While the pandemic exposed obstacles and bottlenecks in various government processes and agencies, it also provided new ways for them to be resolved. Now the question is whether the government will be able to sustain at a new pace and continue an accelerated path of innovation.
It’s not just a matter of good government—it’s also a matter of national security.
“To illustrate how little telework we were really doing, and how little we were prioritizing it, at the beginning of the pandemic we only had 20,000 VPN connections for our 650,000-person workforce,” says Lauren Knausenberger, deputy chief information officer for the U.S. Air Force. “We quickly got that up to 400,000 VPN connections in about two weeks, but it wasn’t enough. We needed to do more.”
While a cloud migration was already in progress, the pandemic accelerated it. Everyone at the Pentagon transitioned from basic email communications to more advanced collaboration tools. But as Knausenberger points out, that’s just the start of what the government must do to continue its digital transformation.
“COVID-19 has woken everyone up, and people are loving their experience working at home with the best-in-class tools,” Knausenberger says. “But we have to continue to invest in rock-solid digital infrastructure on our bases and at the Pentagon. The problem has been that infrastructure just isn’t sexy. But if we don’t spend time and money investing in it, then we can’t enable the more exciting capabilities, like data decision advantage and AI at scale.”
Where to Go from Here
Even as we look beyond the current crisis, the world will continue to present challenges and be a place of continuous change. Going forward, mission and business continuity will demand a greater emphasis on resilience and agility. Agencies that can quickly improvise and innovate will be better positioned to take on whatever comes next.
In fact, according to new research released in a report from Accenture, “74% of federal executives believe that the stakes for innovation have never been higher—getting it ‘right’ will require new ways of innovating with ecosystem partners and third-party organizations.”
So what is essential to getting it right?

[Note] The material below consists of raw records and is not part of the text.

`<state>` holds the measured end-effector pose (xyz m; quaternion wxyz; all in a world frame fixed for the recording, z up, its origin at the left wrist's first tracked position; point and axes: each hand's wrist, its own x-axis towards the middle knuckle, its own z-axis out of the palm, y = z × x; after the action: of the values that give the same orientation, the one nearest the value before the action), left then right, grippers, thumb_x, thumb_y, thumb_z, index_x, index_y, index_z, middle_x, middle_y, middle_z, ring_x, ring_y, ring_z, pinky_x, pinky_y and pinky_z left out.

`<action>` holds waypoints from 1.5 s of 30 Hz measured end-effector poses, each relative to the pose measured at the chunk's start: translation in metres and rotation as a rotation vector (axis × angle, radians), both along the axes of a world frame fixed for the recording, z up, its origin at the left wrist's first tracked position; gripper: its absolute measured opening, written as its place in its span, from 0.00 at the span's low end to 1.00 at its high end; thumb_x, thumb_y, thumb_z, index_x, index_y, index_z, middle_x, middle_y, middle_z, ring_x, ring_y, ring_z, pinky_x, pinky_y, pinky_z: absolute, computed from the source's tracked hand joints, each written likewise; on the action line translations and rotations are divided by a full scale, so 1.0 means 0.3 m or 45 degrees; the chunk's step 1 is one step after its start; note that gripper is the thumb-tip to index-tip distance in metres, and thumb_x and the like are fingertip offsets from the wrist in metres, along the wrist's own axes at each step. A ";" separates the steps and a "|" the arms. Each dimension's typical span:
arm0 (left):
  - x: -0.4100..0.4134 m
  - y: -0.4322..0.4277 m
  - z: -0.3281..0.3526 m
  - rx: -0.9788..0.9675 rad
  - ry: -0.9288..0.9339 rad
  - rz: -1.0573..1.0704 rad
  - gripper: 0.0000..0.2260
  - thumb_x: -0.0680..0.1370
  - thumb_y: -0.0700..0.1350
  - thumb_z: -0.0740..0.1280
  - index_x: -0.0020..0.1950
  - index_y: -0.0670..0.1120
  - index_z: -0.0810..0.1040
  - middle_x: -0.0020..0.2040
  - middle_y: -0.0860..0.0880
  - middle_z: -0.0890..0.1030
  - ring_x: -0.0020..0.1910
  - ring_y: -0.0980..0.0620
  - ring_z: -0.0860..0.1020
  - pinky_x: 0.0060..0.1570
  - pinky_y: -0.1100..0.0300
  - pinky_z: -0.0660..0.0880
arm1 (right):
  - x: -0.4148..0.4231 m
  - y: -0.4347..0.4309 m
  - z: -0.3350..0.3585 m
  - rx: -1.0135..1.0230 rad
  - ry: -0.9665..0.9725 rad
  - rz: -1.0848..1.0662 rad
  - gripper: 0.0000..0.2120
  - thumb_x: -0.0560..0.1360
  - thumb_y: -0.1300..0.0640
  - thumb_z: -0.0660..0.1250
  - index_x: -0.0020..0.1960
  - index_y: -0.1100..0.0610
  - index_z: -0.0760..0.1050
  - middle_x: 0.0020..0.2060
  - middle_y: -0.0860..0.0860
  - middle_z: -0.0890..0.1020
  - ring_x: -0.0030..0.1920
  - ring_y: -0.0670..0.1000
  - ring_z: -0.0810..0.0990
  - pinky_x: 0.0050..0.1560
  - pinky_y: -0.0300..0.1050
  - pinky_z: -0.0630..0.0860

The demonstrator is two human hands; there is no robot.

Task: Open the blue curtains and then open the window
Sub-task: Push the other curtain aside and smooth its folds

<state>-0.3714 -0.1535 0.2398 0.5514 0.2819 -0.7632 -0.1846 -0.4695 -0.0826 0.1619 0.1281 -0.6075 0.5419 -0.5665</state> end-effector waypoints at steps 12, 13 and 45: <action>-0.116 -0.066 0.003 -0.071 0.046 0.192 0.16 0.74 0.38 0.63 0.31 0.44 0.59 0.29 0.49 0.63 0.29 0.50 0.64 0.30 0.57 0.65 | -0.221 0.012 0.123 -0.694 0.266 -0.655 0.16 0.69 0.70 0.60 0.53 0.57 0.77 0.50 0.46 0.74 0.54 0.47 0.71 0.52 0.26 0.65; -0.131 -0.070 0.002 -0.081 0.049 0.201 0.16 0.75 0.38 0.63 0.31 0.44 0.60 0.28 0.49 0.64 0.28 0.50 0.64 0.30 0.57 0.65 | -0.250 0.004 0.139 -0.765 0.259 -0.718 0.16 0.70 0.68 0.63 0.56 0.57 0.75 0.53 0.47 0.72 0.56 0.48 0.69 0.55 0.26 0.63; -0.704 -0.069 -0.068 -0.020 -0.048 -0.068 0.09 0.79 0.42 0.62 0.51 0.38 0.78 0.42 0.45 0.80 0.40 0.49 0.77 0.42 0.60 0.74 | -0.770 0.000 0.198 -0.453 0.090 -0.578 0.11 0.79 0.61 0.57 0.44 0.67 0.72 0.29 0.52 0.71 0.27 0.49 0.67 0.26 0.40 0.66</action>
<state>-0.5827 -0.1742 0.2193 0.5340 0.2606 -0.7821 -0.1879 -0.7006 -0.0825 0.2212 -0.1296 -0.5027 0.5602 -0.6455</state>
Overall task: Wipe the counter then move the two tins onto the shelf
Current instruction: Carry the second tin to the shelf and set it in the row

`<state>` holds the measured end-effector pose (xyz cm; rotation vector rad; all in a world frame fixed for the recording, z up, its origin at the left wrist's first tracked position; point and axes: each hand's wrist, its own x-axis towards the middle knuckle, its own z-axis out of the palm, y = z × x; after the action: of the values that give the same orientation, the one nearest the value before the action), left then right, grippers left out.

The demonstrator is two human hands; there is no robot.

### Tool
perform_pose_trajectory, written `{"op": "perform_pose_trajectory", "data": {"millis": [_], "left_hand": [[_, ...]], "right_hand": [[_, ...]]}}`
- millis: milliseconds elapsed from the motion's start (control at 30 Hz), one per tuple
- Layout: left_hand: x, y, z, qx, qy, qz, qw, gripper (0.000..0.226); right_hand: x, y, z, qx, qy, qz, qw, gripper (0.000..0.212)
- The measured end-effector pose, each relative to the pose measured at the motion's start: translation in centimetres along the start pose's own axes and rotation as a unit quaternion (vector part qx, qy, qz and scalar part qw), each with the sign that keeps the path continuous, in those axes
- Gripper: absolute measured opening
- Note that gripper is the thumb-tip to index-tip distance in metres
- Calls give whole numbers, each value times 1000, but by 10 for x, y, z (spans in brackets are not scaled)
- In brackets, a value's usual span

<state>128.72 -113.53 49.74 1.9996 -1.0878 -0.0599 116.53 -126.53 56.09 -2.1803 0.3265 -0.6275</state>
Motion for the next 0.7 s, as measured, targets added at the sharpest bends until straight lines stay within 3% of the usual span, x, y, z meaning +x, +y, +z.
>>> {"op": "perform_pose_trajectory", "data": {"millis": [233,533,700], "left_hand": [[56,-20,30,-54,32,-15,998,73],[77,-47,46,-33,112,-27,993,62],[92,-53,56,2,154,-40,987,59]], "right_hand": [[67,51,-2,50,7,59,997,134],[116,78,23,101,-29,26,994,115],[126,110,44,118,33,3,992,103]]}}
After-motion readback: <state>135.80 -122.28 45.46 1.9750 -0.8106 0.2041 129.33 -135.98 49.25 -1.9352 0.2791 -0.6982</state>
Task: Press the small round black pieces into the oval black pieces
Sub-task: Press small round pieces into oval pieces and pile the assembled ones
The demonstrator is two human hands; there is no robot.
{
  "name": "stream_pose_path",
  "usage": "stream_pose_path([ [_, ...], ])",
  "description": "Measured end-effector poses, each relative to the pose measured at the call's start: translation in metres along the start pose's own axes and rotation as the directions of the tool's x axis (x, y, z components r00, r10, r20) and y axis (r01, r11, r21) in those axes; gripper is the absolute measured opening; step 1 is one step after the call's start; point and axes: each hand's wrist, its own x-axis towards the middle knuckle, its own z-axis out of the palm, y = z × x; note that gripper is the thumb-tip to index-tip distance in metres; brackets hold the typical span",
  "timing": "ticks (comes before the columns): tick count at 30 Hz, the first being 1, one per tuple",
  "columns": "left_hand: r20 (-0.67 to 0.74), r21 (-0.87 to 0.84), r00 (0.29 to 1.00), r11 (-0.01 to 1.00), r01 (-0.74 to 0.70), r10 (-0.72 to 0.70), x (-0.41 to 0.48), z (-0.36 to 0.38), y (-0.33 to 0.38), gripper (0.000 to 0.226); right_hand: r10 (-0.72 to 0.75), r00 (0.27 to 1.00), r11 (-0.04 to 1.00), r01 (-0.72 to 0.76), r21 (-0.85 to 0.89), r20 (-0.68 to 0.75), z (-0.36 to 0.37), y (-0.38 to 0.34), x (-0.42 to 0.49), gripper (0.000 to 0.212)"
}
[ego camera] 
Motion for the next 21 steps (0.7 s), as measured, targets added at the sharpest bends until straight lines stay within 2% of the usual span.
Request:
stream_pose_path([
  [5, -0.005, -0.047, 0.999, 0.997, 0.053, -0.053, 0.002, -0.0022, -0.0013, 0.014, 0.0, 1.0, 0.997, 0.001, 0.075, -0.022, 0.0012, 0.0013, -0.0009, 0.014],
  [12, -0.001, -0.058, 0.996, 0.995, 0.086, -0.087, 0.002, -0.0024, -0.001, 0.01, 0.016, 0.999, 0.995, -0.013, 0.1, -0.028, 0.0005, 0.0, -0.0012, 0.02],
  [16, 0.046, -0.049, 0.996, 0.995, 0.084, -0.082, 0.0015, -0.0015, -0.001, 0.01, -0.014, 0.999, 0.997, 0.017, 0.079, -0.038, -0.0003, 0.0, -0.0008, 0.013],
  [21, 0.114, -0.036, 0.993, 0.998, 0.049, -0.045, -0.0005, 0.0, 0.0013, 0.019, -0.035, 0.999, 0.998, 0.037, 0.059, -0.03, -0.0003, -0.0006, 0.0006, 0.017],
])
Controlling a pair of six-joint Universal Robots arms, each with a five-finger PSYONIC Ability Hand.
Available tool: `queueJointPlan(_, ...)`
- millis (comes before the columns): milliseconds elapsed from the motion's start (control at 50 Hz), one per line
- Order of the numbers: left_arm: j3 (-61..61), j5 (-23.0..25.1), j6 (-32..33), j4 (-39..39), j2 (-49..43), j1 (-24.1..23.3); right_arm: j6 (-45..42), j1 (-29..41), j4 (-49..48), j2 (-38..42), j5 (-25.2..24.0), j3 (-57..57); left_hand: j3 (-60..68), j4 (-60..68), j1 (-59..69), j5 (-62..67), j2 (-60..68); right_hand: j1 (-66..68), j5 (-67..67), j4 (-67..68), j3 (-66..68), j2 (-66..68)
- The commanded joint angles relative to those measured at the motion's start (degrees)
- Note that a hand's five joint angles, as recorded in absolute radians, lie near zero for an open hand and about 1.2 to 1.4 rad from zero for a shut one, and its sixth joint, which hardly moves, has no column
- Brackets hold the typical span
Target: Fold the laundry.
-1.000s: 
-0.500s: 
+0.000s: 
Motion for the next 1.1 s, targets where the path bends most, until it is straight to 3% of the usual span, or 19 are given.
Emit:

“Leaders should think of COVID-19 as a stress test and take stock of what worked and what didn’t,” says Ira Entis, managing director of growth and strategy at Accenture Federal Services. Nearly every federal agency has needed to re-imagine its mission in response to the pandemic while shifting to a new virtual operating model. The challenge for leaders now is building on pockets of success to scale innovation across their organization.
“Before COVID-19, many agencies were already moving to the cloud and investing in artificial intelligence, data analytics, and other modern technologies. We’re only just starting to scratch the surface of how these technologies make a difference in our lives—and innovation is key to tapping that potential,” says Entis.
To thrive in this new environment, federal agencies must make innovation a part of their DNA. “Leaders can energize their workforce and help their agency metabolize innovation faster to continue adapting to changing expectations and realities,” Entis adds. “Leading commercial practices like human-centric design, rapid prototyping, and partnerships can help agencies navigate change more successfully—and faster—both inside and outside their organizations.”
Governments have long faced disruptions and unimaginable challenges, but never before at this speed. Reconnecting to a strong innovation DNA is fundamental to thriving in this new world. Now is the time to embrace change and accelerate IT modernization. The future depends on it.